VI. RESILIENCE Resilience is the ability of a system to operate close to its intended design, technically and institutionally, over a short time after the attack, such that the losses are within manageable limits 2. This concept helps make the system reliable by acting after

an attack is made on the system. Resilience applies not only to the system itself, but also to those individuals that operate it. Basic examples of resilience are virus protection programs and different types of protocols for technicians and operators to follow in case of failures due to an attack. Systems that have connections to the Internet run the risk of having the system infected by a computer virus. This virus protection software is constantly searching through system files for a virus, and if found, destroying it before it corrupts any data. In addition, if an attack is successful, a plan of action has to be in place so that system operators and technicians can deal with the situation to bring the system back online as soon as possible. These two examples can be used to understand the idea behind resilience when applied to a DCS. In SCADAVille, resilience is limited to the code used to program the RTUs and MTUs. The code has numerous checks between each unit and the supervisor, which creates a set of alarms that will be displayed through the HMI. From here, operators would attempt to correct the errors, and return the system to its normal operational mode. If the system looses communication between each unit, a special mode is entered by the entire system, where the system is running, but very inefficiently. This is a stand-alone mode where each zone becomes an isolated control system. Each pump is controlled directly by the RTU signals sent or received by the MTU. This mode has set parameters, which will operate the pump so that it is always above 50% capacity but less that 90%. To build further on the resilience of the system, a safety-instrumented controller can be added that can take over the RTUs duty for a limited amount of time if the RTU fails. This controller would constantly be checking the status of the RTU so that it can switch on immediately after failure of the RTU. This controller will allow the system to remain online while repairs are made to the primary unit, thus contributing to the overall survivability of the system.
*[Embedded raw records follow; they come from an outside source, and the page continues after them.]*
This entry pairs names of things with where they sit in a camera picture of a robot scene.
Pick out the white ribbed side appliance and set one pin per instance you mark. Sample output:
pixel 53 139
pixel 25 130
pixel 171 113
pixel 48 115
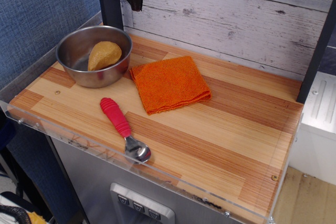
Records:
pixel 313 151

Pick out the black vertical frame post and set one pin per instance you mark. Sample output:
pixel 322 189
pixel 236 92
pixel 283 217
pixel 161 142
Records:
pixel 111 13
pixel 317 56

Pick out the stainless steel pot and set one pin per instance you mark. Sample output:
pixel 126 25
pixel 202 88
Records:
pixel 73 52

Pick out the clear acrylic table guard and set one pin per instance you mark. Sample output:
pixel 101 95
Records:
pixel 229 153

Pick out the red handled metal spoon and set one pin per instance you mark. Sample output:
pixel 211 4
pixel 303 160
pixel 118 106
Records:
pixel 135 151

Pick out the stainless steel toy cabinet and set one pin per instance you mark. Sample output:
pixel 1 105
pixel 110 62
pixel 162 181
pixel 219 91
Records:
pixel 91 177

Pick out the black vertical frame post left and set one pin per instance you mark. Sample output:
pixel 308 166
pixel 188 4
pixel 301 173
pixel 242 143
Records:
pixel 111 13

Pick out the silver button control panel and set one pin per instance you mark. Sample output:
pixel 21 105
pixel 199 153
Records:
pixel 132 207

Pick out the black yellow object on floor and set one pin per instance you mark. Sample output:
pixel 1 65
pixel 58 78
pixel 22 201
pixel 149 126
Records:
pixel 17 210

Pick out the orange cloth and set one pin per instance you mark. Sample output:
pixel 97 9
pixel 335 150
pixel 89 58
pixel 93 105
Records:
pixel 169 84

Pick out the tan plastic pear toy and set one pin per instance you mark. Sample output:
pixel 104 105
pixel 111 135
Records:
pixel 103 54

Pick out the black vertical frame post right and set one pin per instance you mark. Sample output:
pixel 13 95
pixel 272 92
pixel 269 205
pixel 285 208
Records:
pixel 317 56

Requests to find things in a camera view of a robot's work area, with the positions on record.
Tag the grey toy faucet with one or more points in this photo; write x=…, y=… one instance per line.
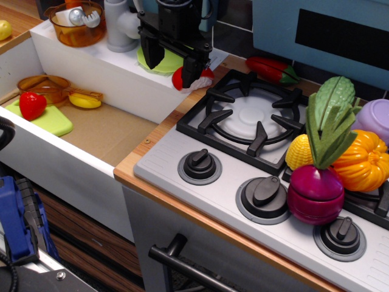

VII. CONCLUSION The automation industrys rapid movement toward computer controls has increased the importance of reliability in distributed control systems. This reliability is directly tied to four concepts that measure its survivability. Security is a systems first line of defense, where different layers work on detecting, defending, and deterring attacks. A reliable system depends on components getting the job done; therefore, redundancy ensures that these components have backups so that interruption of service is delayed long enough for repairs to take place. If an attack is successful, a robust system will continue uninterrupted functioning at close to normal operation. Resilience connects everything together by having a system return to normal or as close to normal operation after a successful attack occurs. By focusing different resources to these four areas in a system, the world can continue to benefit from the automation and control applications that involve reliable distributed control systems.

References: 1.) Final Report on the August 14, 2003 Blackout in the United States and Canada: Causes and Recommendations. April 2004. (10 March 2005). 2.) Ezell, Barry. Risks of Cyber Attack to Supervisory Control and Data Acquisition for Water Supply. May 1998 SCADA-thesis.html (11 March 2005). 3.) Jesperson, Kathy. Water Systems Should Polish Security Plans. On Tap Magazine Winter 2002. /OT/WI02/WaterSys_SecPlans.html (13 April 2005). 4.) 21 Steps to Improve Cyber Security of SCADA Networks. (28 March 2005). 5.) Boyer, Stuart A. SCADA: Supervisory Control and Data Acquisition. North Carolina: Research Triangle, 1993. 6.) Trends in SCADA for Automated Water Systems. November 2001. (1 April 2005). 7.) GE Fanuc Automation. August 24, 2001. products/brochures/servredn.pdf (15 April 2005).